> _DIRECTIONS FOR THIS TASK_
How many lines in the records below contain the word "black"? Answer with the number only.

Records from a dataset

○ ○ ○ ○ ○ ○ ○

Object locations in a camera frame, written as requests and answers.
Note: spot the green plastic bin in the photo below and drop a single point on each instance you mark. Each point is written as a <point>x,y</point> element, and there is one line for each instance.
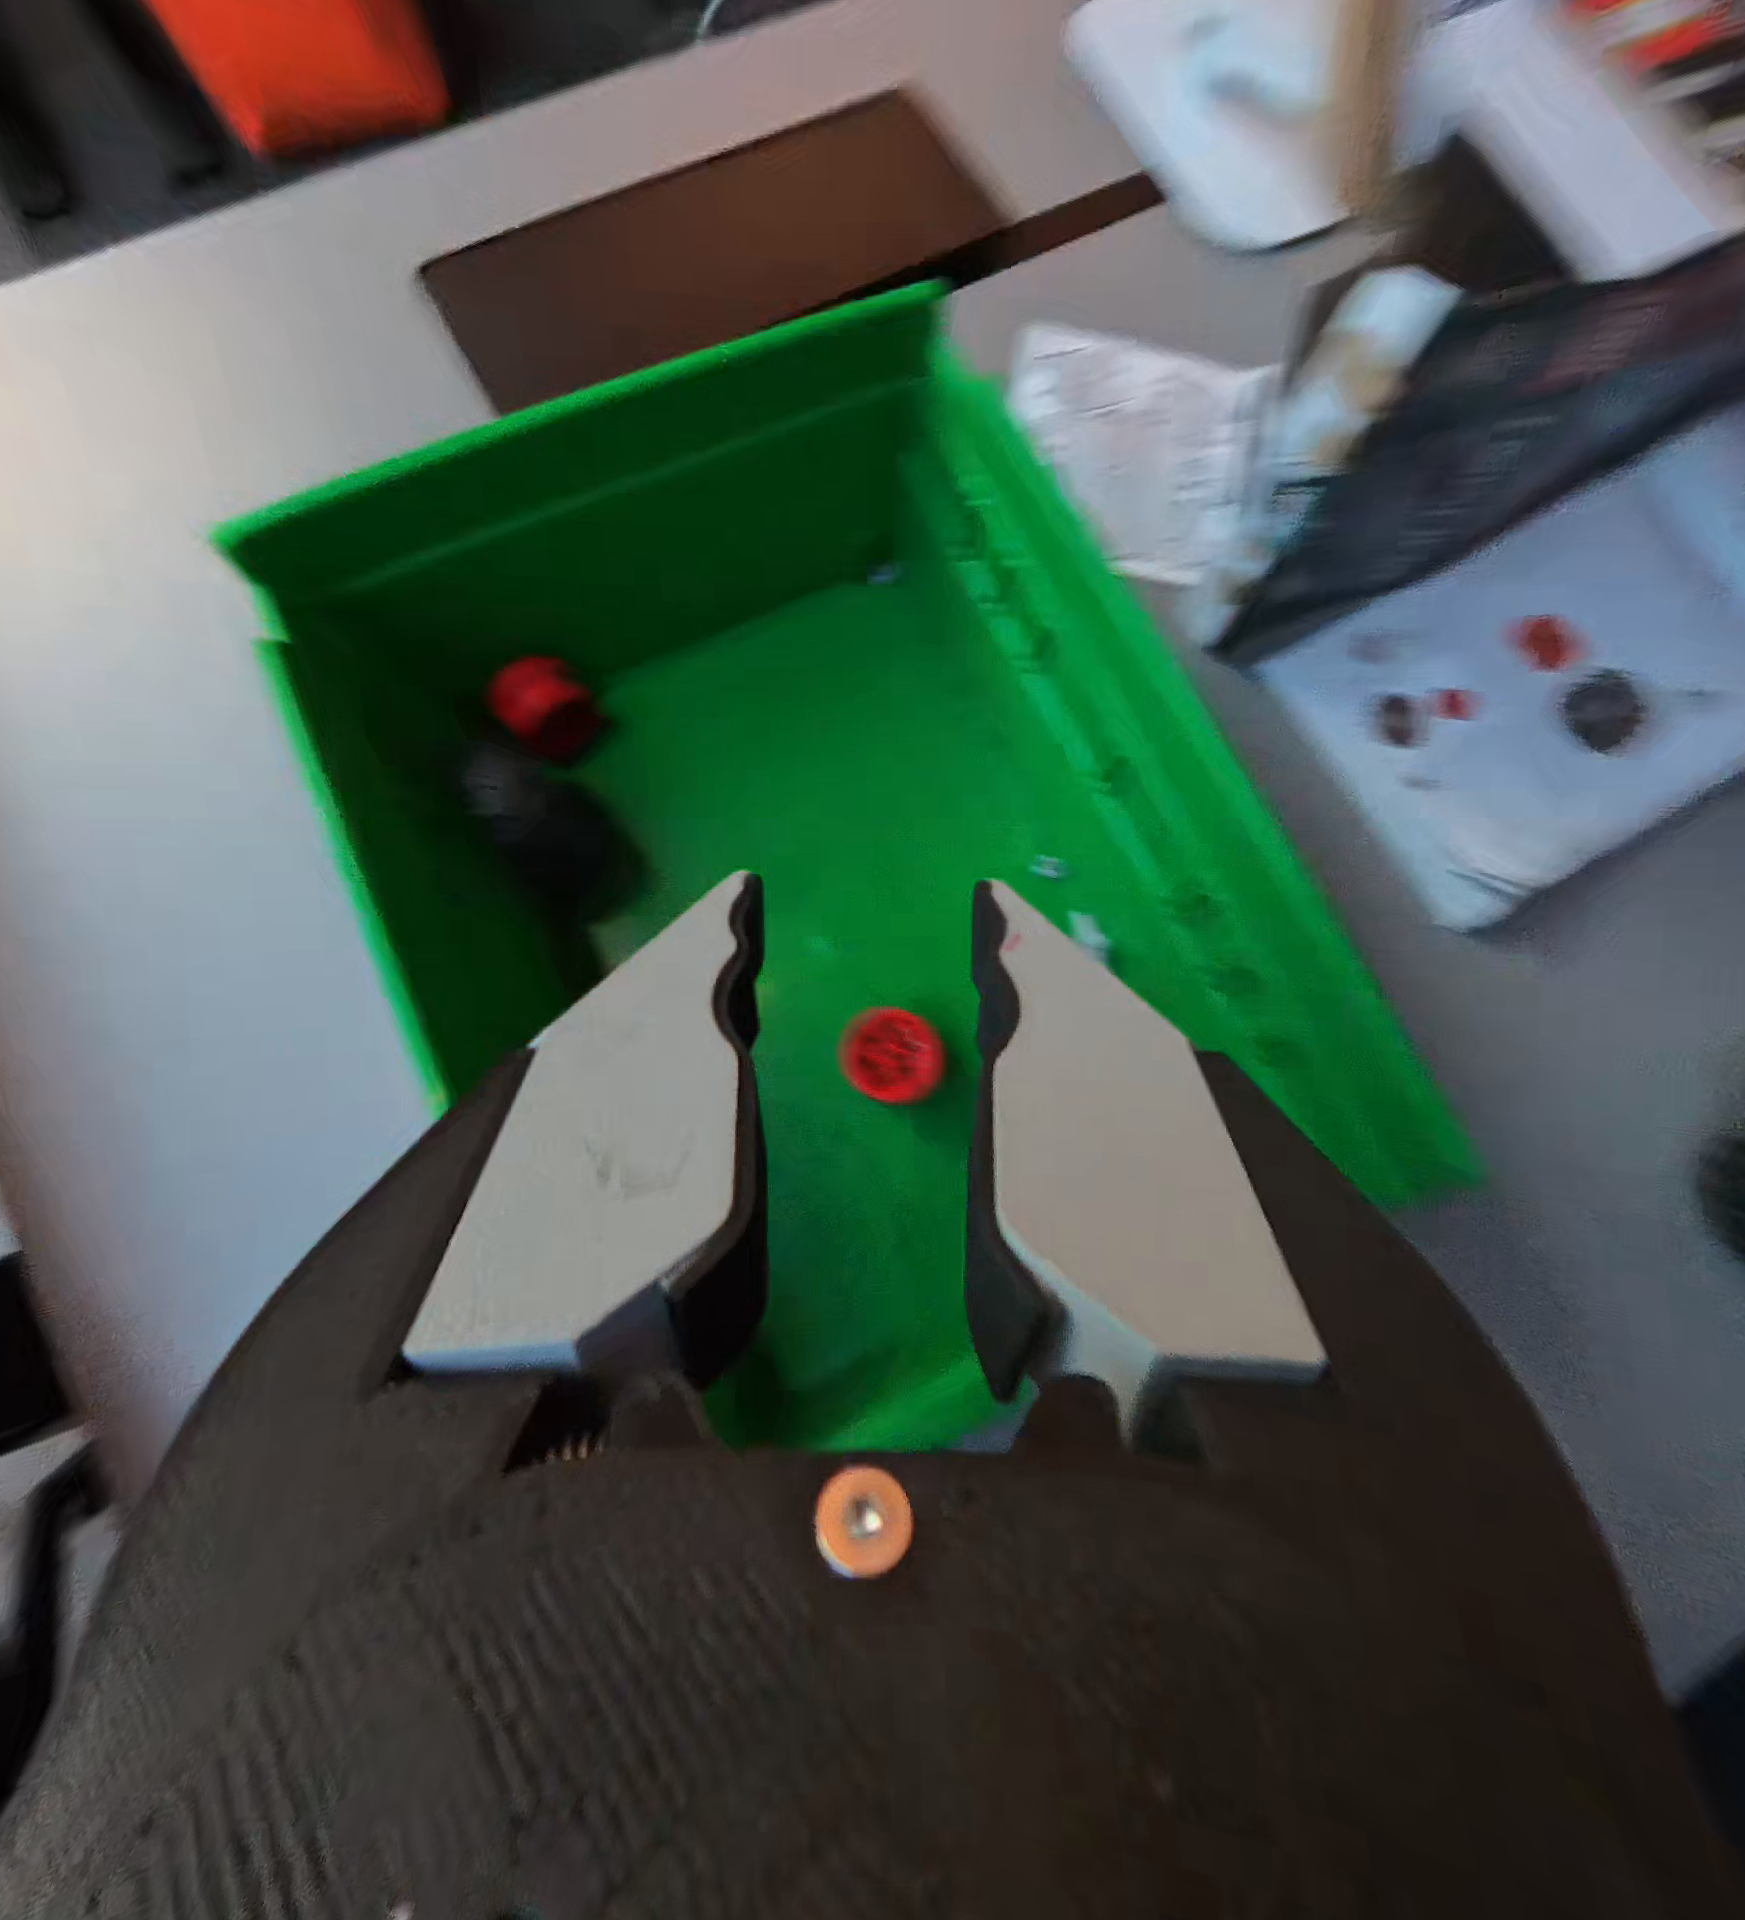
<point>843,720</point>

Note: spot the wooden stick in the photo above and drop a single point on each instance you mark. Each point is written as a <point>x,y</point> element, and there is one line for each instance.
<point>1363,91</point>

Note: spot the orange cushion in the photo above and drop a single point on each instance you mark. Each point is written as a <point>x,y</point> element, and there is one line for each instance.
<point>294,66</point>

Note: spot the lego instruction booklet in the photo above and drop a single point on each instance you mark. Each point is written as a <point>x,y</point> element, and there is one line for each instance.
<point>1546,720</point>

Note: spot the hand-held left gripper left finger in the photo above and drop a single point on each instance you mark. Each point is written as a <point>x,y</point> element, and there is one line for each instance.
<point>587,1170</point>

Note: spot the brown mat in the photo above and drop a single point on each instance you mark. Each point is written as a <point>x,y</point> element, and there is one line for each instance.
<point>709,240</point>

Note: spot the white tray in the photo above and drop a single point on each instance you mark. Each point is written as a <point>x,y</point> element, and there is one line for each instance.
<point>1217,105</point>

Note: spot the clear plastic bag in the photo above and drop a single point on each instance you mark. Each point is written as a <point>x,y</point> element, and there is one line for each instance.
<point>1135,434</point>

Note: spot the black lego tire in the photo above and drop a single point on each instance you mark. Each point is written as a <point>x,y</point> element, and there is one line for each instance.
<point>549,833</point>

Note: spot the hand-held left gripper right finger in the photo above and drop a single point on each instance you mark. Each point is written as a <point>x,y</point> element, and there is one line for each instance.
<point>1143,1184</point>

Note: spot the black lego box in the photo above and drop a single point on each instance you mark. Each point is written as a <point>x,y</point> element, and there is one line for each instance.
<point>1562,391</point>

○ ○ ○ ○ ○ ○ ○

> _THE COMPLETED TASK_
2